Foreign Exchange Hedging During Market Downturn

Written by: Nicolas Queme | CITCO

The current market downturn further strengthens the need for managers to focus on their core investment business and reduce operational risk by outsourcing non-core functions to trusted service providers. Among these functions that may be readily outsourced is the foreign exchange (FX) hedging of share classes.

The primary goal of a currency hedged share class is to replicate the base currency returns of a fund to foreign currency share classes without the uncertainty of exchange rate variations; data accuracy, permanent access to the FX market and timeliness are paramount.

Operating a share class hedging program is a specialised activity

Share class hedging involves both operational and financial risk and is complex to maintain. It is a specialised activity to which any error or omission has a cost. Determining how a hedging program should be set up and run is therefore an important strategic decision. Operationally, it involves four components:

  • Periodic calculation of FX trades to be executed: FX trade calculation requires both a timely access to capital activity and NAV information and full accuracy in trade determination.
  • Execution of the FX trades into the market: Managing a fund and securing a trade isn’t as simple as just getting the best price on the market. You must have strong and stable relationships with the FX counterparties, to give you the price and the size that you need when needed, implying to have numerous competitive options readily available. 
  • Daily FX collateral management: Managing margin returns on a daily basis can be a cumbersome process, particularly where collateral management against FX hedging is concerned.
  • FX reporting, including regulatory reporting where necessary: While there is no centralized body governing the FX market, trading is regulated by several bodies across different jurisdictions. With the introductions of EMIR and Mifid II, amongst others, funds of mid-large sizes have to dedicate increasing time and resources on regulatory reporting.

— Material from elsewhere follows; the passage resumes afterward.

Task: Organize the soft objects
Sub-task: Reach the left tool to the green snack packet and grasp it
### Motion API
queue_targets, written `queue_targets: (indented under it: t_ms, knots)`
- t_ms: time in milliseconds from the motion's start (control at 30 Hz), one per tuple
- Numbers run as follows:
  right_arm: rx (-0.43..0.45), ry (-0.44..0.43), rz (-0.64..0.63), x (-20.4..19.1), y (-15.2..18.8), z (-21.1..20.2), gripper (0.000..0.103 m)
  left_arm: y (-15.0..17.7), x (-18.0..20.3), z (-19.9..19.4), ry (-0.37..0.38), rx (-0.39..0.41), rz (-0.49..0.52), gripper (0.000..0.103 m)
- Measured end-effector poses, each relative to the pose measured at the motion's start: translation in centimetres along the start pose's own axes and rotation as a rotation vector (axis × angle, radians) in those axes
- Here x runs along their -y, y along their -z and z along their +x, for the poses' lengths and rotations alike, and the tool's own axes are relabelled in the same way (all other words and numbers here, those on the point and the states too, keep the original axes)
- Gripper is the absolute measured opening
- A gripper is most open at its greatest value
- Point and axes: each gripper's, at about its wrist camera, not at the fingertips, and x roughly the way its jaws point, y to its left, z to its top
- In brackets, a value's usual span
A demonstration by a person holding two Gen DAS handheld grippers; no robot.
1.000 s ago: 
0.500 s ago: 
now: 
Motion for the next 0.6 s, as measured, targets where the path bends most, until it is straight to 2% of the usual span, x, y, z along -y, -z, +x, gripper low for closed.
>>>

In-house vs. delegated share class hedging

For most fund managers, the question of share class hedging is not if, but how. The temptation to retain the function in house may be preferable if there is already a dedicated FX team in place with access to integrated information systems and FX relationships that offer competitive and continuous access to the market.  However, for many this is not the case and a delegated arrangement can offer a better alternative to trying to build an in-house capability.

Delegating to a trusted partner not only reduces the need for managers to invest in the people and systems necessary to execute a share class hedging programme, it also allows the manager to “in-source” its access to the FX market and generally ensure better pricing and continuity of execution. Not only does this provide managers with a high quality service that supports international expansion, it also improves both operational and cost efficiency, meaning that managers can be freed up to focus on what they do best – generating alpha.

Citco FX Services

The Citco Group Limited and its affiliates has successfully serviced its FX clients since 2005 through Citco Financial Products (UK) Limited (“CFP”), a credit and FX services specialist subsidiary with a dedicated team of seasoned professionals across Europe and the US. The team today services in excess of 50 share class hedging programs for FX calculation and over 50 fund managers for FX execution.

The CFP team manages all aspects of share class hedging, always tailoring its services to client needs from FX calculation, execution and collateral management to reporting.

  • FX calculation mandates leverage on in-house information systems and proprietary tools to offer a complete outsourcing of FX trades determination and efficient risk reduction via a full integration into the our FX ecosystem.
  • FX execution mandates are performed with a unique set-up: FX clients face one of the Citco Banks, which in turn faces multiple market FX counterparties. As a result, FX pricing is optimised to achieve best possible execution and is fully transparent to the Client, as quarterly benchmarked by an independent cost optimization consultant.
  • FX collateral management is fully delegated: margining determinations and cash flow operations are processed daily by the CFP team on behalf of its FX clients.
  • CFP’s FX team can provide its clients with all financial and regulatory (including EMIR) reports in relation to calculation, execution and collateralisation of FX trades, in standard and/or bespoke formats.
  • Full integration of CFP’s FX services into our administration environment further ensures investors an optimal level of transparency of the fund’s FX operations and execution standards.